Василиса замерла и посмотрела на мужа с тоской и страхом, а потом прикрыла глаза. А когда она вновь их распахнула, выражение ее лица изменилось, и взгляд стал тяжелым и темным. Колдунья смотрела на Грехобора оценивающе, с ехидным прищуром:
– Любопы-ы-ытный…
Он улыбнулся и выжидающе поднял брови. Ильса фыркнула, но все-таки ответила:
– Когда появляется колдун, первое, что он делает – покидает своих кровных родственников. Братьев, сестер, родителей, детей. Не из прихоти, хотя все думают именно так.
– А почему?
– На каждом человеке в этом мире, кто не родился магом, лежит заклятие крови – одна из ловушек Маркуса.
– Маркус защищает людей.
– Он заставляет страдать таких, как я! Сила может переходить членам семьи по крови. Умирает отец – сын становится колдуном, и так далее, пока не закончится род.
– То есть кузены, тети…
– Нет. Только близкие кровные родственники. Цепочка мала, но дает возможность жить. Морака…
– Морака… Это все объясняет, – хмыкнул маг.
– Не все, но многое. Первого мага создала Талис. А вот первый колдун – деяние Мораки. Она хитра и изворотлива…
– Наслышан.
– Талис вложила дар в тело человека, сделав того магом. Но вот беда, человек не мог подчинить себе эту стихийную силу. И она завладела им, уродуя и корежа. Мало того, когда маг умер, дар вырвался на свободу. И понесся по миру, как перекати-поле. Но вне человека, вне той, которая его создала, он обретал губительную силу. И везде, где появлялась эта сила, начинался мор. Богиня любви поиграла в магов, а потом бросила их на произвол судьбы. Морака же решила извлечь из этого пользу.
– Колдуны появились потому, что надо было противопоставить их магам?
Ильса усмехнулась, но ничего не сказала.
– И тогда Маркус сотворил заклятие, которое заставляло человека забыть предыдущую жизнь. Ставший колдуном не помнит, что у него есть родственники, и не знает, кто они. А значит, дару не в кого переместиться в случае смерти колдуна. И сила умирает вместе со своим сосудом.
– Это справедливо, – сказал маг. – От таких, как ты, и без того слишком много вреда.
Колдунья вскинула на него гневный взгляд:
– А ты не думал, что мы не выбирали свою судьбу?

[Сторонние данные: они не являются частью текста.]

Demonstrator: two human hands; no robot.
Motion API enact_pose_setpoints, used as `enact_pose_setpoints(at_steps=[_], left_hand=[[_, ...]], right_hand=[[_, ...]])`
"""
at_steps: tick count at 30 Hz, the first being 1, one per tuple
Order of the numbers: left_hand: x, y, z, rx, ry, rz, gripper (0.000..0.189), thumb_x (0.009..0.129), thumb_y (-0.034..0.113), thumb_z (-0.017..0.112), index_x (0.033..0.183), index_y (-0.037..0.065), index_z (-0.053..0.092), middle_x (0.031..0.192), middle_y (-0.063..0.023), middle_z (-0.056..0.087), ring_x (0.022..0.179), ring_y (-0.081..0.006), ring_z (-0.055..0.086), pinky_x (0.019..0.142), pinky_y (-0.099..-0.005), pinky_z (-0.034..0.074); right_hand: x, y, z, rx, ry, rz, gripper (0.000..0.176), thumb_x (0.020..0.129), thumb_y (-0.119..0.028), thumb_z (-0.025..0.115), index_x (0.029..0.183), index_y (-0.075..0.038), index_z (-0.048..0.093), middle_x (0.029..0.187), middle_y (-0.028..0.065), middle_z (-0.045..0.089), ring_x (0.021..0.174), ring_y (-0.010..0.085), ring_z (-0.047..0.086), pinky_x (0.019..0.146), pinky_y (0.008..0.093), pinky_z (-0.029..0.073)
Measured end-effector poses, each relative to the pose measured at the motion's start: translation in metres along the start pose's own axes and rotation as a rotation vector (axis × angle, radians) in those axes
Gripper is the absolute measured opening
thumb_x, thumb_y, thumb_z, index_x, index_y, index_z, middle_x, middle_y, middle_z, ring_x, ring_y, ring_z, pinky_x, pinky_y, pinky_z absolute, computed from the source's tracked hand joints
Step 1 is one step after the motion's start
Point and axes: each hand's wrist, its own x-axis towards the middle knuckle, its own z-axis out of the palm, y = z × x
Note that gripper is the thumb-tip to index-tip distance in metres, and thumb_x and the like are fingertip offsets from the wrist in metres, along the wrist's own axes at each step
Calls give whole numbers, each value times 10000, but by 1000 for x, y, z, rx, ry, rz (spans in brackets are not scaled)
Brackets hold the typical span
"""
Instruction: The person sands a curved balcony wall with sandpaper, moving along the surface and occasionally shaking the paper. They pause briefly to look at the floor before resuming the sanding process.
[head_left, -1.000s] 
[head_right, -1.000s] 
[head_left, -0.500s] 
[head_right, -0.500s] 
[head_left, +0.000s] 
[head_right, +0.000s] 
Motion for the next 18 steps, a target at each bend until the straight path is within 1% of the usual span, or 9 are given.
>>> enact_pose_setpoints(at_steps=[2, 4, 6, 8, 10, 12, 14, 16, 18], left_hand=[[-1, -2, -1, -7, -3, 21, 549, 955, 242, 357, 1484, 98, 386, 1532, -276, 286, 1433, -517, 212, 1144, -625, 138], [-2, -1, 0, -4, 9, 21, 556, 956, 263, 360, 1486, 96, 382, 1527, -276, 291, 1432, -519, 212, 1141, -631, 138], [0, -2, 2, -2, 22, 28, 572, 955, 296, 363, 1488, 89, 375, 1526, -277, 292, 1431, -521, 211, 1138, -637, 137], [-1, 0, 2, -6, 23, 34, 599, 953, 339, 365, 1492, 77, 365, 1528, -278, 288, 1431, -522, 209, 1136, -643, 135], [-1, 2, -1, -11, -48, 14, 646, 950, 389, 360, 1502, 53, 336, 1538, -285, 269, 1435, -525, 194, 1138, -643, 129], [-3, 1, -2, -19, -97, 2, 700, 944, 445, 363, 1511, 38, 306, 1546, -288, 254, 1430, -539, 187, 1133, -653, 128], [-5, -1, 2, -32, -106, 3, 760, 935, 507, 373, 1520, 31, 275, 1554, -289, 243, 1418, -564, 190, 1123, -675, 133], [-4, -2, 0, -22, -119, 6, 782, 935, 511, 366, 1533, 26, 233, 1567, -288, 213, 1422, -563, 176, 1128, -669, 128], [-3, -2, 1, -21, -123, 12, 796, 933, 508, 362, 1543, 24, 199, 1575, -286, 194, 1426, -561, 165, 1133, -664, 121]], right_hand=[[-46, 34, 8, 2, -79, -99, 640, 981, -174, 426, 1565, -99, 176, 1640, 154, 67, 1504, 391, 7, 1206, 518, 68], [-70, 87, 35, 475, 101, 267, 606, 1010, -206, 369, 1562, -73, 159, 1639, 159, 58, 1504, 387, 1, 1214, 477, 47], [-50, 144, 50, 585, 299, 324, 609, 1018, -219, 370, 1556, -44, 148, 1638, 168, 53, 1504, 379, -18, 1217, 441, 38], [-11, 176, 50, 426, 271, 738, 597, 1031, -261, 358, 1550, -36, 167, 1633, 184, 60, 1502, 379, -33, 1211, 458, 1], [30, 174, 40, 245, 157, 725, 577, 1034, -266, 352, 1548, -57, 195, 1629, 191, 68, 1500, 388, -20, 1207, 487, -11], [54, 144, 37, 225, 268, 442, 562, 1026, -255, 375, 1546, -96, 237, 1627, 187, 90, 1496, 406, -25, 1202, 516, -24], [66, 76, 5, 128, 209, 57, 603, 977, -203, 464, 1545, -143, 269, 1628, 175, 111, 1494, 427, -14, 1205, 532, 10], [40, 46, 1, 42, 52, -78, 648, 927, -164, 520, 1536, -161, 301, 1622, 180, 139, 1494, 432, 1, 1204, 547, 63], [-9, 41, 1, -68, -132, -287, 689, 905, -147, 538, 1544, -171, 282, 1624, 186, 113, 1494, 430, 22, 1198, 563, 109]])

– Мы тоже. Но вы убиваете людей. А значит, сами не заслуживаете жить…
– Дурак! Как думаешь, что я такое? Некая божественная благодать? Нет! Я душа! Человеческая душа. Знаешь, откуда берется проклятый дар? Это сила человеческой души. Талис убила неугодного ей человека и перетащила его душу в другое тело. Вот он – твой дар! Я была человеком! Давно! Сотни лет назад. И я помню себя, свою жизнь, помню, как умерла, а потом стала… этим. Во мне десятки сущностей, память каждого из моих сосудов… От этого можно сойти с ума. Хочешь знать, кем я была? Что молчишь? Женщиной. Счастливой женщиной. У меня был муж. И нам было очень хорошо вместе. А потом пришла Талис и отняла все!
Йен замер, глядя в искаженное страданием и горем лицо Василисы.
– Ты говоришь, что дар умирает вместе с сосудом, в который заключен, ведь Маркус не позволяет вам помнить родственников. Тогда как ты сохранила память и смогла выжить? – спросил он.
Ильса закрыла глаза, и из-под ресниц выкатились две тяжелые слезы:
– Потому что он не дал мне умереть.
И, не желая больше ничего объяснять, колдунья отвернулась от мага и стремительно направилась к расселине, в которую лился яркий дневной свет. Выйдя из темноты подземелья, Грехобор на миг ослеп, однако глаза быстро привыкли к свету, и мужчина с удивлением увидел на тропе повозку с запряженной в нее сивой лошадкой, мирно пощипывающей травку. На козлах сидел старик и смотрел на колдунью. А Ильса глядела на него. И в ее взгляде было столько боли, что Йену впервые стало по-настоящему жалко ту, которая называла себя чужой душой.